TASK -> Write the data out again, exactly as given.

◇ ◇ ◇ ◇

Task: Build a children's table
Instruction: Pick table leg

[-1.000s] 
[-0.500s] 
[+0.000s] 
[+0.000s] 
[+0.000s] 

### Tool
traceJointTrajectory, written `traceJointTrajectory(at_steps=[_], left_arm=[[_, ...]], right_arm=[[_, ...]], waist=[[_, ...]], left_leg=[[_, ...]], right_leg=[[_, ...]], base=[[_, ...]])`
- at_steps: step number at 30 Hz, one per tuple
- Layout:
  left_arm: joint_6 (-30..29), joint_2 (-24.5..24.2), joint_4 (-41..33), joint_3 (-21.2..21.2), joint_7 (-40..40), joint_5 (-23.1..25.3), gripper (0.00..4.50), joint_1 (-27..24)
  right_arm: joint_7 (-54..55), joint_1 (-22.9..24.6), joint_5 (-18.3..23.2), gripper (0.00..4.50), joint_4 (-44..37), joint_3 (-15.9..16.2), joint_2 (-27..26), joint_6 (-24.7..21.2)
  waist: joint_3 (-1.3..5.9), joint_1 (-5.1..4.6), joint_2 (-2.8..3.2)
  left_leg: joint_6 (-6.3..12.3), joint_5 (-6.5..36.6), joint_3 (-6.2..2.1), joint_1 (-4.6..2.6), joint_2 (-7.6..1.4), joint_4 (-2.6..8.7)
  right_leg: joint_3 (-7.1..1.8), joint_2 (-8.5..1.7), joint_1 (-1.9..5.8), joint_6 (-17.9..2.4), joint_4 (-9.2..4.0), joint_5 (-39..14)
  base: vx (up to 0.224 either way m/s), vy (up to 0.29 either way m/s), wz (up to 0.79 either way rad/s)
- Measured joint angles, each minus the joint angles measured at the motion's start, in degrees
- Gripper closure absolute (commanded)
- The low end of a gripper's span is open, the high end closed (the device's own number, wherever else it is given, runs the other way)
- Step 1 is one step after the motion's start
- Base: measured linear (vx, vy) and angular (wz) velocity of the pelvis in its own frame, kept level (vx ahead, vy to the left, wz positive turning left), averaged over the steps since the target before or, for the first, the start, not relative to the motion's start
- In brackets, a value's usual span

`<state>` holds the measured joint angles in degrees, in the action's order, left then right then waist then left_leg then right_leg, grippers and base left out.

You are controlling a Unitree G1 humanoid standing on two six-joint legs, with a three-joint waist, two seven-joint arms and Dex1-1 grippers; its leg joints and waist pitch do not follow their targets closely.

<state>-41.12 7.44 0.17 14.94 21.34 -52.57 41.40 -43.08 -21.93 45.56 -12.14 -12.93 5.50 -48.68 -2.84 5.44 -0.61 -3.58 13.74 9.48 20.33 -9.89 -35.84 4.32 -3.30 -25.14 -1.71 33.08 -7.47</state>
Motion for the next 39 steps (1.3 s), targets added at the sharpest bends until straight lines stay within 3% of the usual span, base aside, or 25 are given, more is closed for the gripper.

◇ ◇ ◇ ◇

TASK RESPONSE ->
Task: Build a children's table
Instruction: Pick table leg

[-1.000s] 
[-0.500s] 
[+0.000s] 
[+0.000s] 
[+0.000s] 

### Tool
traceJointTrajectory, written `traceJointTrajectory(at_steps=[_], left_arm=[[_, ...]], right_arm=[[_, ...]], waist=[[_, ...]], left_leg=[[_, ...]], right_leg=[[_, ...]], base=[[_, ...]])`
- at_steps: step number at 30 Hz, one per tuple
- Layout:
  left_arm: joint_6 (-30..29), joint_2 (-24.5..24.2), joint_4 (-41..33), joint_3 (-21.2..21.2), joint_7 (-40..40), joint_5 (-23.1..25.3), gripper (0.00..4.50), joint_1 (-27..24)
  right_arm: joint_7 (-54..55), joint_1 (-22.9..24.6), joint_5 (-18.3..23.2), gripper (0.00..4.50), joint_4 (-44..37), joint_3 (-15.9..16.2), joint_2 (-27..26), joint_6 (-24.7..21.2)
  waist: joint_3 (-1.3..5.9), joint_1 (-5.1..4.6), joint_2 (-2.8..3.2)
  left_leg: joint_6 (-6.3..12.3), joint_5 (-6.5..36.6), joint_3 (-6.2..2.1), joint_1 (-4.6..2.6), joint_2 (-7.6..1.4), joint_4 (-2.6..8.7)
  right_leg: joint_3 (-7.1..1.8), joint_2 (-8.5..1.7), joint_1 (-1.9..5.8), joint_6 (-17.9..2.4), joint_4 (-9.2..4.0), joint_5 (-39..14)
  base: vx (up to 0.224 either way m/s), vy (up to 0.29 either way m/s), wz (up to 0.79 either way rad/s)
- Measured joint angles, each minus the joint angles measured at the motion's start, in degrees
- Gripper closure absolute (commanded)
- The low end of a gripper's span is open, the high end closed (the device's own number, wherever else it is given, runs the other way)
- Step 1 is one step after the motion's start
- Base: measured linear (vx, vy) and angular (wz) velocity of the pelvis in its own frame, kept level (vx ahead, vy to the left, wz positive turning left), averaged over the steps since the target before or, for the first, the start, not relative to the motion's start
- In brackets, a value's usual span

`<state>` holds the measured joint angles in degrees, in the action's order, left then right then waist then left_leg then right_leg, grippers and base left out.

You are controlling a Unitree G1 humanoid standing on two six-joint legs, with a three-joint waist, two seven-joint arms and Dex1-1 grippers; its leg joints and waist pitch do not follow their targets closely.

<state>-41.12 7.44 0.17 14.94 21.34 -52.57 41.40 -43.08 -21.93 45.56 -12.14 -12.93 5.50 -48.68 -2.84 5.44 -0.61 -3.58 13.74 9.48 20.33 -9.89 -35.84 4.32 -3.30 -25.14 -1.71 33.08 -7.47</state>
Motion for the next 39 steps (1.3 s), targets added at the sharpest bends until straight lines stay within 3% of the usual span, base aside, or 25 are given, more is closed for the gripper.

Output for the exercise is complete.